Com o Brasil em melhor momento do que países desenvolvidos frente à crise econômica mundial, o fim do ano marca uma saída significativa de lucros e dividendos empresariais para o exterior, o que pressiona pela alta do dólar. O BC informou anteontem que o montante chegou a US$ 2,355 bilhões no mês passado, bem acima do US$ 1,558 bilhão do ano passado. ''Como o Brasil recebeu bastante investimento direto (para produção) e como existe uma crise mundial que faz cair a liquidez de governos e empresas do exterior, há uma retirada de capital de países onde existe uma certa folga. É normal'', explica o professor de economia Azenil Staviski, da Universidade Estadual de Londrina (UEL).
Staviski diz que o saldo entre dinheiro investido no País e enviado para fora foi de US$ 66 bilhões em 2011. Entre janeiro e setembro deste ano, já estava em US$ 47,5 bilhões. ''É um dinheiro que cria capacidade de produção, que não sai, então não há risco com a saída de rentabilidade.''
Uma depreciação maior do real frente dólar seria benéfica para a indústria de exportação, segundo o professor. Porém, o Brasil ainda depende bastante de produtos importados para consumo, o que poderia fazer com que a inflação disparasse em caso de dólar valorizado. ''O governo aumentou o crédito para consumo e a indústria nacional não produz tudo o que é necessário para o País'', afirma o economista Roberto Zurcher, da Federação das Indústrias do Estado do Paraná (Fiep).

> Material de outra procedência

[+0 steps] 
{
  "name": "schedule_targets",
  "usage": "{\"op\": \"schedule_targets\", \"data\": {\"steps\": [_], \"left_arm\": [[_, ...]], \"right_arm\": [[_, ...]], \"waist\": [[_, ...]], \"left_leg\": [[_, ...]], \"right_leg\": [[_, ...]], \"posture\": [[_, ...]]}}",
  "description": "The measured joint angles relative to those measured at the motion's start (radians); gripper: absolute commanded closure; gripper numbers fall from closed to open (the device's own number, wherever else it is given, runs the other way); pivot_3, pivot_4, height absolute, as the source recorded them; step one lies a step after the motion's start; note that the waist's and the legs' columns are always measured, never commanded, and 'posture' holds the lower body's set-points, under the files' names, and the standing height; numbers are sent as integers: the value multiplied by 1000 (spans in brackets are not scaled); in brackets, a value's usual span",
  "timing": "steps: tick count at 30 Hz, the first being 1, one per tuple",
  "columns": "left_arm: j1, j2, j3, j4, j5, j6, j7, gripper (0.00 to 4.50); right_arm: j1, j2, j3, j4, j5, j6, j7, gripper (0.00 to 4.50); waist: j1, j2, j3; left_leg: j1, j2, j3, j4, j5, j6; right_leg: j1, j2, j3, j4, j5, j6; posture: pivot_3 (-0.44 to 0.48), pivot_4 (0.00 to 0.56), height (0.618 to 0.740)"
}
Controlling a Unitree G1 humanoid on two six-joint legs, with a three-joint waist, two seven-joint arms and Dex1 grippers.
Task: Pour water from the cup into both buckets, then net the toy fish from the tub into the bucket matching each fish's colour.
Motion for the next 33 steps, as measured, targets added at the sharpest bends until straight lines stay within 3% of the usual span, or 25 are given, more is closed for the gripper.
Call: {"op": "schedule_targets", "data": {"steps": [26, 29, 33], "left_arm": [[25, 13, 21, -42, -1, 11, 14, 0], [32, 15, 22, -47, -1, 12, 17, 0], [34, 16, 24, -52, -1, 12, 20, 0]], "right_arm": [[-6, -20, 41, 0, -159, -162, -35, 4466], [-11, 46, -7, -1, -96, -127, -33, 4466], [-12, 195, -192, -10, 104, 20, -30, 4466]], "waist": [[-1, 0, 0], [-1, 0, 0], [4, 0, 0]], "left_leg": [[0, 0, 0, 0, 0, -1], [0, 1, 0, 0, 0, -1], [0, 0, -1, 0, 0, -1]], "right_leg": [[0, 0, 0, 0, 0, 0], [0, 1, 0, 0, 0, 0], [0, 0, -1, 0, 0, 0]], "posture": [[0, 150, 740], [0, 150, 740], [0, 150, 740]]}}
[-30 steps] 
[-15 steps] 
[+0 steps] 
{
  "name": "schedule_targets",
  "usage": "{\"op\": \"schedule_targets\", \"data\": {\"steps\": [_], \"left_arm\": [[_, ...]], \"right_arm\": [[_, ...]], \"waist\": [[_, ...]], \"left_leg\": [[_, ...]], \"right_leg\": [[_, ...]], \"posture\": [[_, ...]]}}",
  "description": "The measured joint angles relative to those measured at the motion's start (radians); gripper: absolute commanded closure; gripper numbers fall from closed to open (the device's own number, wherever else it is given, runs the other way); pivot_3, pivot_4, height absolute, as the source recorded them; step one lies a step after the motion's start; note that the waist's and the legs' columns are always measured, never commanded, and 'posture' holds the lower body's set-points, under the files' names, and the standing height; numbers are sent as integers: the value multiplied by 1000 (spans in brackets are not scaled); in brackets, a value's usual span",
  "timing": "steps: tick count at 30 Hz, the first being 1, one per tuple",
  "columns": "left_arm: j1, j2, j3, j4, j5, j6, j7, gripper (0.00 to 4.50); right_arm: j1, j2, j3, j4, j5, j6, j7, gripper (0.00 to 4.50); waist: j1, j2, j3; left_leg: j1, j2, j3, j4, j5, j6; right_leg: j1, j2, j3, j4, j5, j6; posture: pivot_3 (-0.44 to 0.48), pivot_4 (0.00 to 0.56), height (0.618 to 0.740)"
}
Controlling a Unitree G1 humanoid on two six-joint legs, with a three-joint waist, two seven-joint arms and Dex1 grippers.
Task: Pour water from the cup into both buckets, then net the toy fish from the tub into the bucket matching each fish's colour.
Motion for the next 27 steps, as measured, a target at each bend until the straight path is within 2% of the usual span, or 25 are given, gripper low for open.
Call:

Zurcher considera que há espaço para que o câmbio seja mais favorável à indústria, mas diz que não é possível fazer uma mudança drástica porque geraria instabilidade nos contratos de importação e exportação. ''São acordos com duração de mais de seis meses, até dois anos (com um valor para o dólar definido), então é preciso que a variação seja lenta.''
Baseado em números do BC, Staviski conta que a taxa efetiva de câmbio do real frente o dólar está em 52% do que poderia. Isso significa que a moeda norte-americana poderia bater em R$ 3. ''Mas é preciso cuidado. Isso não vai ocorrer porque geraria inúmeros problemas. Só mostra que há espaço para depreciação do real.''
Para o Paraná, o economista da Fiep diz que a vantagem com a alta do dólar será para os empresários do setor agrícola, que poderão se recuperar frente perdas na produção deste ano causadas pelo clima. Dos dez principais produtos na pauta de exportação do Estado até setembro de 2012, oito pertencem ao agronegócio, um ao setor petrolífero e um ao automotivo.
Tecnologia
O professor da UEL lembra que o valor mais baixo do dólar é vantagem para quem precisa comprar tecnologia ou insumos para produzir. No caso da balança comercial de serviços, por exemplo, que envolve desde negociações de turismo a manutenção de equipamentos e consultoria, o saldo brasileiro é muito negativo. ''O período de vacas gordas está passando e a indústria brasileira deveria ter aproveitado para investir em tecnologia quando o dólar estava baixo'', conta Staviski.
Zurcher vê a indústria hoje mais em busca de competitividade no mercado internacional do que de tecnologia. ''Temos custos de produção superiores aos dos concorrentes de fora'', afirma, ao citar que são necessárias outras medidas para tornar o produto brasileiro atrativo.